Exercise requirements
Go over the entries and report the lines where the word "black" occurs.

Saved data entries
++++++++++++++++++++

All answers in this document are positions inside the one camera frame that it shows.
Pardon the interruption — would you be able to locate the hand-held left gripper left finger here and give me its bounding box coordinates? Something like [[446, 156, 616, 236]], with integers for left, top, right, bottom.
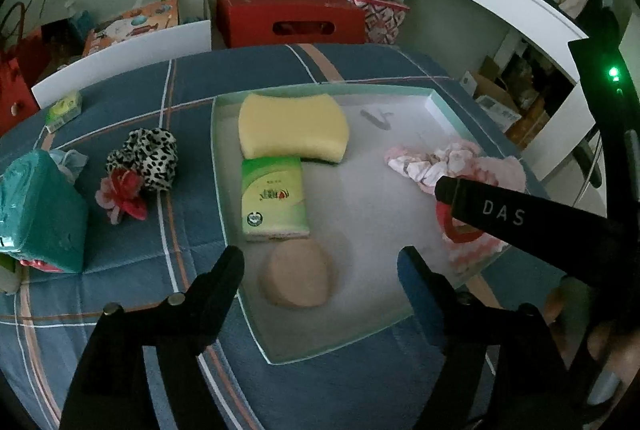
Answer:
[[60, 245, 246, 430]]

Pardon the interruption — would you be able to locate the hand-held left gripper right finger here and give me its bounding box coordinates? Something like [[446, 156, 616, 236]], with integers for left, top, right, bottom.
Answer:
[[397, 245, 583, 430]]

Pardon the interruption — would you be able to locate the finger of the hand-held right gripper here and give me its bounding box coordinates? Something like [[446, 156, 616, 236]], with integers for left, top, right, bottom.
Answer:
[[434, 175, 608, 291]]

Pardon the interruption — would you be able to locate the pink white zigzag cloth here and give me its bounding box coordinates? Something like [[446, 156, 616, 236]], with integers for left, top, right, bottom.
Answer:
[[435, 155, 527, 273]]

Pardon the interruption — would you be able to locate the red hair band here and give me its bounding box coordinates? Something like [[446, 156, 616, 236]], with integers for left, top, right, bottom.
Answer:
[[436, 199, 487, 245]]

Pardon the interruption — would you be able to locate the beige round puff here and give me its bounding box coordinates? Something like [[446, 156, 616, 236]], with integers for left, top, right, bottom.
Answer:
[[257, 237, 335, 310]]

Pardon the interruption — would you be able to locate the light teal tray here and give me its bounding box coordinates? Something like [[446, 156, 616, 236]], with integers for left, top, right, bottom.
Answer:
[[210, 83, 526, 366]]

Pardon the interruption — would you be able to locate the green tissue pack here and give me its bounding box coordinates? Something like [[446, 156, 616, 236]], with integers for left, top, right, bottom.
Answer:
[[45, 91, 83, 133], [241, 156, 311, 242]]

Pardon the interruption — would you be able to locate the pink red flower hair clip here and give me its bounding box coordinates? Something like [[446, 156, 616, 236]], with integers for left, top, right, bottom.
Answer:
[[95, 167, 149, 226]]

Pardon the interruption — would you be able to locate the leopard print scrunchie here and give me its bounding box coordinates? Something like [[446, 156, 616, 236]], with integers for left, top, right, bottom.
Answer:
[[106, 127, 178, 196]]

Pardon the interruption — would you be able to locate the yellow sponge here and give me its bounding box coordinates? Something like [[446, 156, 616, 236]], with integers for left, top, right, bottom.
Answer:
[[238, 93, 350, 165]]

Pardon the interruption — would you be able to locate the light blue face mask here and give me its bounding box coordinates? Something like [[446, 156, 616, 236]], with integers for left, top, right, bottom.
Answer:
[[48, 149, 89, 183]]

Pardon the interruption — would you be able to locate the person's right hand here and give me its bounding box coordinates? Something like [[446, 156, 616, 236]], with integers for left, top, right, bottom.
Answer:
[[544, 279, 640, 393]]

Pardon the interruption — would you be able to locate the teal toy box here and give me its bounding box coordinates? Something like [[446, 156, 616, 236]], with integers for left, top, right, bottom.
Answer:
[[0, 149, 90, 273]]

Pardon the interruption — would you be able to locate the red white patterned box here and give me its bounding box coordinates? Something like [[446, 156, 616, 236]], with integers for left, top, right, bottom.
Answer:
[[327, 0, 408, 46]]

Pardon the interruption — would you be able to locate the white chair back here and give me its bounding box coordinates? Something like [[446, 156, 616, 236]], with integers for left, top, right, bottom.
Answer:
[[31, 20, 213, 111]]

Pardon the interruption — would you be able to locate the red cardboard box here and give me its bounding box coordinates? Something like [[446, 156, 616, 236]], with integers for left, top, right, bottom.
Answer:
[[216, 0, 368, 50]]

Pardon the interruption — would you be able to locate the colourful toy carton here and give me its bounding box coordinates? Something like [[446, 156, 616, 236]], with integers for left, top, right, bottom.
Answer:
[[82, 0, 181, 58]]

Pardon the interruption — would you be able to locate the red felt bag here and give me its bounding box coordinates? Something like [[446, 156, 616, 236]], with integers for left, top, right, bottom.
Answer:
[[0, 0, 51, 138]]

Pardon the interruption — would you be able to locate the teal pump bottle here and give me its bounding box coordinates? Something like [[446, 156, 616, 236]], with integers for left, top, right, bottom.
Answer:
[[66, 0, 94, 47]]

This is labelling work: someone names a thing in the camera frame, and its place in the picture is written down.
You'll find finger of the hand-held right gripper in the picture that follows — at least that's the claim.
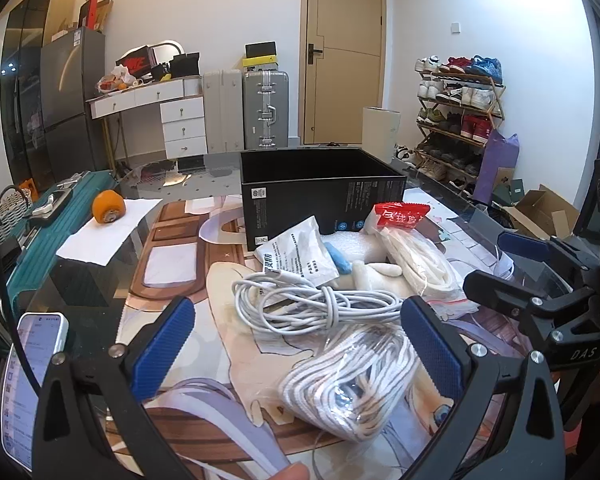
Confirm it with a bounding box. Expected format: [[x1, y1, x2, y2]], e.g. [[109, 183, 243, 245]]
[[497, 230, 600, 286], [462, 270, 597, 356]]

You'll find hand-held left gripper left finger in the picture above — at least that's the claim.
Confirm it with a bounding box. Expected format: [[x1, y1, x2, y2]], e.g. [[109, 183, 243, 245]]
[[32, 297, 196, 480]]

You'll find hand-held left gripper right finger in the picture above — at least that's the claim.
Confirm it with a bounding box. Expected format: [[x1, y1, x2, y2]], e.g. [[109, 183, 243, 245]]
[[402, 296, 566, 480]]

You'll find clear bag of white cord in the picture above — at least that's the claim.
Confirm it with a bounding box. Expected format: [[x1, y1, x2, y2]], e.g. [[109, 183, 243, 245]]
[[277, 321, 462, 443]]

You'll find red-topped bag of white rope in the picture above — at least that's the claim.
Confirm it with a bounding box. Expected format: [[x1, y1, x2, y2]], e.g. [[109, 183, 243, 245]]
[[362, 201, 468, 318]]

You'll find white plush toy blue ear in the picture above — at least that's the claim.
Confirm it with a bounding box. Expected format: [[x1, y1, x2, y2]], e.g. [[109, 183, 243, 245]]
[[324, 241, 407, 295]]

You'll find white charging cable bundle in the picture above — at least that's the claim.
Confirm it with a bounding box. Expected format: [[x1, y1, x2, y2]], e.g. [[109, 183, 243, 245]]
[[231, 267, 406, 337]]

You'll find white medicine packet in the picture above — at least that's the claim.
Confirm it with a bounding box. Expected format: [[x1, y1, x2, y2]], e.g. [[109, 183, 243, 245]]
[[255, 216, 341, 291]]

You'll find black cardboard box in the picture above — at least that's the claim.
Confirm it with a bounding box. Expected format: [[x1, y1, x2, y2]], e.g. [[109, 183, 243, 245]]
[[240, 148, 408, 252]]

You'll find person's left hand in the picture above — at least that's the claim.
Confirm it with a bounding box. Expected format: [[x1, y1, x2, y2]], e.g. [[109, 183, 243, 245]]
[[270, 462, 311, 480]]

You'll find open cardboard box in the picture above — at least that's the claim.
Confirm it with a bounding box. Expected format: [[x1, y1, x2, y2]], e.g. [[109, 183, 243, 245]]
[[501, 184, 582, 242]]

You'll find purple bag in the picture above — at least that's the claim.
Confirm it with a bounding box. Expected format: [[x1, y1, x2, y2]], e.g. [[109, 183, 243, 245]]
[[472, 130, 521, 207]]

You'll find white paper sheet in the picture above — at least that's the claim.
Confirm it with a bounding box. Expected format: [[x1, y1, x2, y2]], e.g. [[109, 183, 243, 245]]
[[55, 197, 164, 266]]

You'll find smartphone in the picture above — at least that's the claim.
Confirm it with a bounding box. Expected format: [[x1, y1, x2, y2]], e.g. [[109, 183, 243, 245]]
[[1, 312, 70, 472]]

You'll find wooden shoe rack with shoes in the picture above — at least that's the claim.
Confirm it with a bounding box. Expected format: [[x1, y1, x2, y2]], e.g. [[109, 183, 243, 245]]
[[411, 54, 507, 197]]

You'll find orange wheel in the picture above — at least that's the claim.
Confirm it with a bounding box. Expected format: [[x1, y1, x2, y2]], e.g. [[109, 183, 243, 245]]
[[91, 189, 127, 225]]

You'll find teal suitcase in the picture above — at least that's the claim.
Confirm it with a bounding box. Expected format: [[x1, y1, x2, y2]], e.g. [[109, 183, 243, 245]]
[[0, 170, 122, 331]]

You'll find white air purifier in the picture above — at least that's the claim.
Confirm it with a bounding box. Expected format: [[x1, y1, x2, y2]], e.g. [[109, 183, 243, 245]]
[[362, 106, 402, 161]]

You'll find wicker basket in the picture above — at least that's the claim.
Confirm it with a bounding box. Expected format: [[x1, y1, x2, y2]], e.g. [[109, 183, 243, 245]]
[[0, 185, 35, 261]]

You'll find white desk with drawers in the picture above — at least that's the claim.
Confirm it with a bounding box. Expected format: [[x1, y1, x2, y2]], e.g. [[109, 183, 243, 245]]
[[87, 75, 207, 162]]

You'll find silver suitcase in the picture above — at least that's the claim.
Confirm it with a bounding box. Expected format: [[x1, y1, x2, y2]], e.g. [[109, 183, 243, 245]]
[[242, 70, 291, 151]]

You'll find grey refrigerator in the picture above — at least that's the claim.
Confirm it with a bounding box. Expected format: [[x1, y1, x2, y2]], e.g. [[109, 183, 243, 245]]
[[40, 27, 107, 186]]

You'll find plastic bag of fruit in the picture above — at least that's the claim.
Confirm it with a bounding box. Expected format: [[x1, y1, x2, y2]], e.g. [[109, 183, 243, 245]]
[[96, 64, 137, 96]]

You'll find beige door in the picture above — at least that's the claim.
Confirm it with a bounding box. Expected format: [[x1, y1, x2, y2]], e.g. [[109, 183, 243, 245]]
[[300, 0, 387, 147]]

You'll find black box on desk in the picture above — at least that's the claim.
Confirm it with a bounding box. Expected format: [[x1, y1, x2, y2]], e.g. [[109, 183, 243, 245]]
[[169, 52, 202, 79]]

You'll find red and black shoe box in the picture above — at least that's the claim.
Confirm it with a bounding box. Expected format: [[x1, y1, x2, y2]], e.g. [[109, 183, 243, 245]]
[[115, 46, 154, 79]]

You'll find dark glass cabinet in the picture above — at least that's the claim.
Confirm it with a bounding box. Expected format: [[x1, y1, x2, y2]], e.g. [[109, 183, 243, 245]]
[[0, 0, 79, 193]]

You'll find black and yellow box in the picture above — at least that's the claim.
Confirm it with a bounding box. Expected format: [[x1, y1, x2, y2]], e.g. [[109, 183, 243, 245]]
[[243, 41, 279, 72]]

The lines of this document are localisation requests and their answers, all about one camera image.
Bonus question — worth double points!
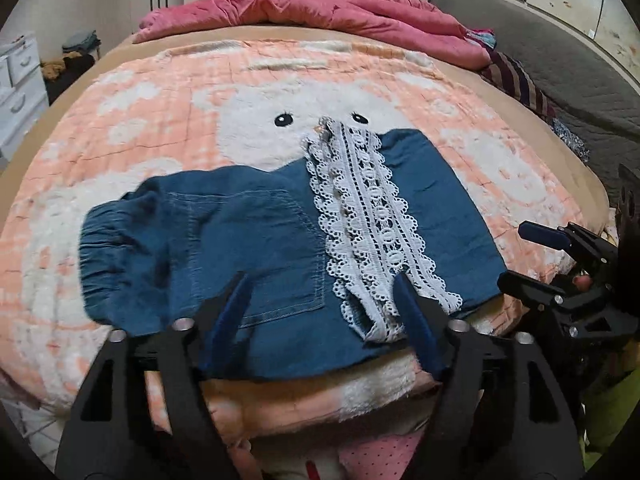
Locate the pink dotted clothing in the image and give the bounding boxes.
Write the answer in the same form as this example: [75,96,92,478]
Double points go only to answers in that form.
[337,430,426,480]

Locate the teal and pink patterned cloth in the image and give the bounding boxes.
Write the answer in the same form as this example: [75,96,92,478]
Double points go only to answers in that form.
[465,27,498,52]

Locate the bed with tan sheet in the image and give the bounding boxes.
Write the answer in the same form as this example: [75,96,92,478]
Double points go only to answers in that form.
[0,24,618,281]

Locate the striped pillow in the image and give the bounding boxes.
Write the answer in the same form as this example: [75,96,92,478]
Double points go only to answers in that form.
[480,50,556,118]

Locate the grey quilted headboard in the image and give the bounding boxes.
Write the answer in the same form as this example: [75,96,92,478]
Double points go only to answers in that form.
[427,0,640,211]

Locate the blue patterned cloth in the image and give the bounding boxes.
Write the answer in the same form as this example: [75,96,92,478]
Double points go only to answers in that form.
[550,115,591,163]

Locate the peach and white plush blanket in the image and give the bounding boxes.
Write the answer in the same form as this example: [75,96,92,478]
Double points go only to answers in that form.
[0,39,611,446]

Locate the brown plush toy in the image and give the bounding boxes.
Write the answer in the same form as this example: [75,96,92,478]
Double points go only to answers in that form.
[41,53,69,79]

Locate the pile of folded clothes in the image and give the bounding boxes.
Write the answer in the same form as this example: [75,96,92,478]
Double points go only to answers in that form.
[62,32,101,54]

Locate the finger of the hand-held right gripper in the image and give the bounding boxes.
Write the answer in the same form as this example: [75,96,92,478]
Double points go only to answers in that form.
[497,270,601,322]
[517,220,621,273]

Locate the green cloth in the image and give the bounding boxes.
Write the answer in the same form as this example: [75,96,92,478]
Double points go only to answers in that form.
[580,370,640,480]

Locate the white drawer chest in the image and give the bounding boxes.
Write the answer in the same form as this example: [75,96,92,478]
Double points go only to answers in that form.
[0,32,51,161]

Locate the dark cloth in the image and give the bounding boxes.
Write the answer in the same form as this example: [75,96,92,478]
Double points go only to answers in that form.
[45,52,96,106]

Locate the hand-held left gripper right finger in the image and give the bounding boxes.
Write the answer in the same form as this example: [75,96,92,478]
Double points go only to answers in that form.
[392,271,586,480]

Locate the pink comforter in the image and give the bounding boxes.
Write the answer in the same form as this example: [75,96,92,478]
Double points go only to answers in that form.
[132,0,493,71]

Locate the blue pants with lace hem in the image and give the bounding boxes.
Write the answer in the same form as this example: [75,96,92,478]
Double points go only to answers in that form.
[79,116,507,381]

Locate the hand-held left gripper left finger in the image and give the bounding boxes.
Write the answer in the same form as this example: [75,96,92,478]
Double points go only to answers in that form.
[56,271,256,480]

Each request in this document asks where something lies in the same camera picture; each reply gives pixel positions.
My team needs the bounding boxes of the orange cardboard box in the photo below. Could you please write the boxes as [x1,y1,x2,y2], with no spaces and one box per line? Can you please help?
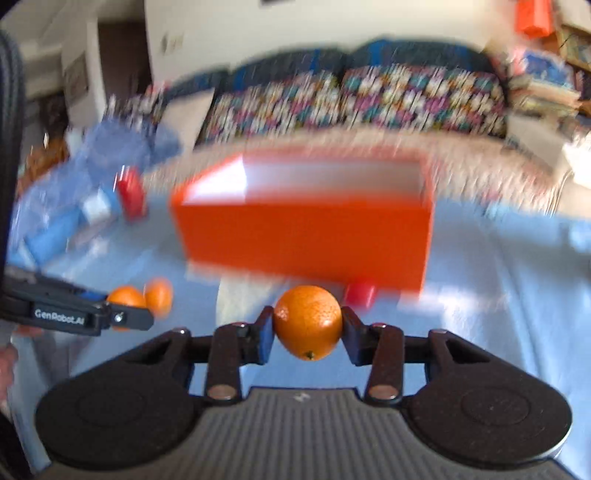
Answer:
[170,152,437,296]

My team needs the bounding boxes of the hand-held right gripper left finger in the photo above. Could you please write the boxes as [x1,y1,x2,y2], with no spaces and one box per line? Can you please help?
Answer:
[120,305,276,403]

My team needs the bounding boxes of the small orange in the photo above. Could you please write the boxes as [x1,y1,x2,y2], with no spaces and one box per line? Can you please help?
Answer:
[272,285,344,361]
[107,286,147,332]
[144,278,175,318]

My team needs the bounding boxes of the bright orange object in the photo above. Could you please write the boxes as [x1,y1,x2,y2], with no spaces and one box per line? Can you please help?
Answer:
[519,0,552,38]

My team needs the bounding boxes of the white pillow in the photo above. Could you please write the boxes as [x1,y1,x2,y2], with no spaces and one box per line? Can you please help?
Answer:
[159,88,218,153]

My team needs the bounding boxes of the red cherry tomato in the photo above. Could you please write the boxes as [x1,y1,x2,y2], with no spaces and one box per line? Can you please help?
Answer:
[344,279,378,308]

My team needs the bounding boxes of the person's left hand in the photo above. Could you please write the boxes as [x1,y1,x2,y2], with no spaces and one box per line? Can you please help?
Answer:
[0,344,20,407]

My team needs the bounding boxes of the blue striped bedding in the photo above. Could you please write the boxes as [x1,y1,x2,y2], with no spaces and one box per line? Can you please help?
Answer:
[11,120,185,268]

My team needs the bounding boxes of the black braided cable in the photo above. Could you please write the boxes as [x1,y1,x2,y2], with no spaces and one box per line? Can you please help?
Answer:
[0,30,26,273]

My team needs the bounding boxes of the floral patterned cushion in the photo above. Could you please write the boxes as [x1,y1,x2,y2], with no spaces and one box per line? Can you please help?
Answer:
[203,71,342,144]
[341,65,509,138]

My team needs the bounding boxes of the red soda can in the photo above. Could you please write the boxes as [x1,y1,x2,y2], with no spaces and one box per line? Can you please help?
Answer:
[115,167,147,221]

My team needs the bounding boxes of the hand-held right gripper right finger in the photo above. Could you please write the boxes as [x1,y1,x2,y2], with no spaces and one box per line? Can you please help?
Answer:
[341,307,509,404]

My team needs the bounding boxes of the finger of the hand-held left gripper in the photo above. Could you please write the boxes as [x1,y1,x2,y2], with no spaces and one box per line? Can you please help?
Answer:
[4,270,112,305]
[99,307,154,331]

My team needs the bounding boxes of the dark blue sofa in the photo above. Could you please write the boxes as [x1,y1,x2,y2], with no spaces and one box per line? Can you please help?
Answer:
[185,39,509,93]

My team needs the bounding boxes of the pink quilted blanket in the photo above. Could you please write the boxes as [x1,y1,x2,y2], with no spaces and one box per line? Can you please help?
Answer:
[139,124,573,195]

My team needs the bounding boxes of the blue printed tablecloth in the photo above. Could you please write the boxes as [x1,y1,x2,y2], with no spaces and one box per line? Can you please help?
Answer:
[9,185,591,462]

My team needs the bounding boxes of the stack of books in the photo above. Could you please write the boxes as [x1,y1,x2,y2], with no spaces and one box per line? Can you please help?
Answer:
[503,46,583,121]

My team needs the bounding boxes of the white covered side table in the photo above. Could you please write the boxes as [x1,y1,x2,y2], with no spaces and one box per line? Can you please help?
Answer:
[505,113,591,176]

++++++++++++++++++++

Solution to the exercise
You'll find black cardboard box in the picture above — at least that's the claim.
You'll find black box on desk in the picture above — at least that's the claim.
You'll find red and black shoe box in the picture above — at least that's the claim.
You'll find black and yellow box in the picture above — at least that's the claim.
My team needs the bounding boxes of the black braided cable in the photo above. Could you please write the boxes as [x1,y1,x2,y2], with no spaces and one box per line? Can you please help?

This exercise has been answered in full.